Arturo Rodríguez Quezada

Personal information
- Full name: Arturo Rodríguez Quezada
- Date of birth: 8 January 1990 (age 36)
- Place of birth: Azcapotzalco, Mexico City, Mexico
- Height: 1.83 m (6 ft 0 in)
- Position: Forward

Youth career
- San Luís
- Necaxa
- 2005–2009: Pumas UNAM

Senior career*
- Years: Team / Apps / (Gls)
- 2009: Pumas UNAM / 0 / (0)
- 2009–2013: Pumas Morelos / 62 / (7)
- 2013–2014: Irapuato / 12 / (4)
- 2015: Pioneros de Cancún / 23 / (6)
- 2016: Reynosa / 12 / (6)

= Arturo Rodríguez (footballer, born 1990) =

Mexican footballer

Arturo Rodríguez Quezada (born 8 January 1990) is a Mexican professional footballer who played in the Ascenso MX for Pumas Morelos.

==Life and career==
Rodríguez was born in Azcapotzalco, Mexico City, to Arturo Rodríguez and his wife Liz Quezada. He played football in the youth systems of both San Luís and Necaxa before joining Pumas UNAM at the age of 15. Playing for Tercera División team Pumas CCH in the last match of the 2008 Clausura, the 18-year-old Rodríguez scored ten goals in a 14–0 defeat of G.R. Sport to make him joint top scorer in the competition with 22.

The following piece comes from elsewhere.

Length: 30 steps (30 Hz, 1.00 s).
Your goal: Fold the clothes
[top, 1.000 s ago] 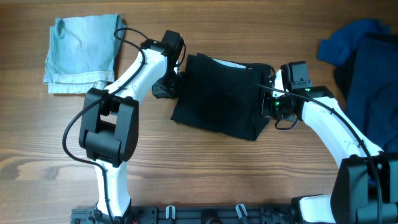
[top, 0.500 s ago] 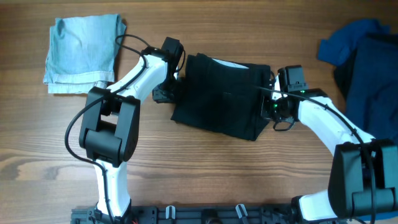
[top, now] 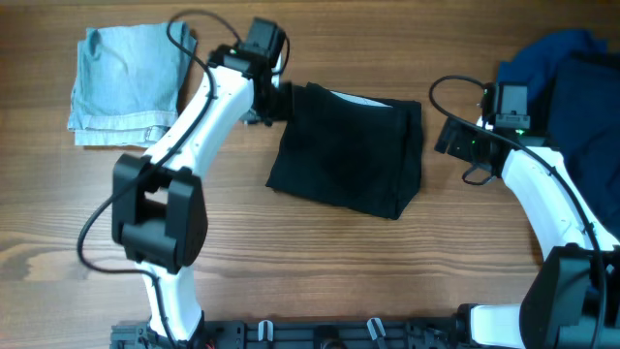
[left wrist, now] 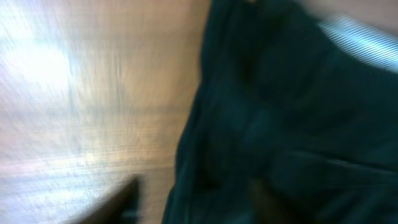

His first-team debut came in August 2009 in the 2009–10 CONCACAF Champions League Group Stage, as Pumas fielded an inexperienced side against Comunicaciones of Guatemala; he replaced Carlos Orrantia after an hour as his team won 1–0. Rodríguez made two more substitute appearances in the same competition, but those were his last for the senior team. He spent the remainder of his Pumas career with the reserve team, Pumas Morelos, for which he made 62 appearances in the second tier. The team was sold by Pumas midway through the 2012–13 Ascenso MX season and was relegated at the end, after which it folded.

Rodríguez went on to play for third-tier clubs Irapuato, Pioneros de Cancún, and Reynosa. He helped the latter reach the play-offs in 2016, but went into the semi-final second leg carrying an injury and was sent off in stoppage time as Reynosa were eliminated by Murciélagos F.C. Rodríguez left the club at the end of the season once he passed the Liga Premier age limit of 25.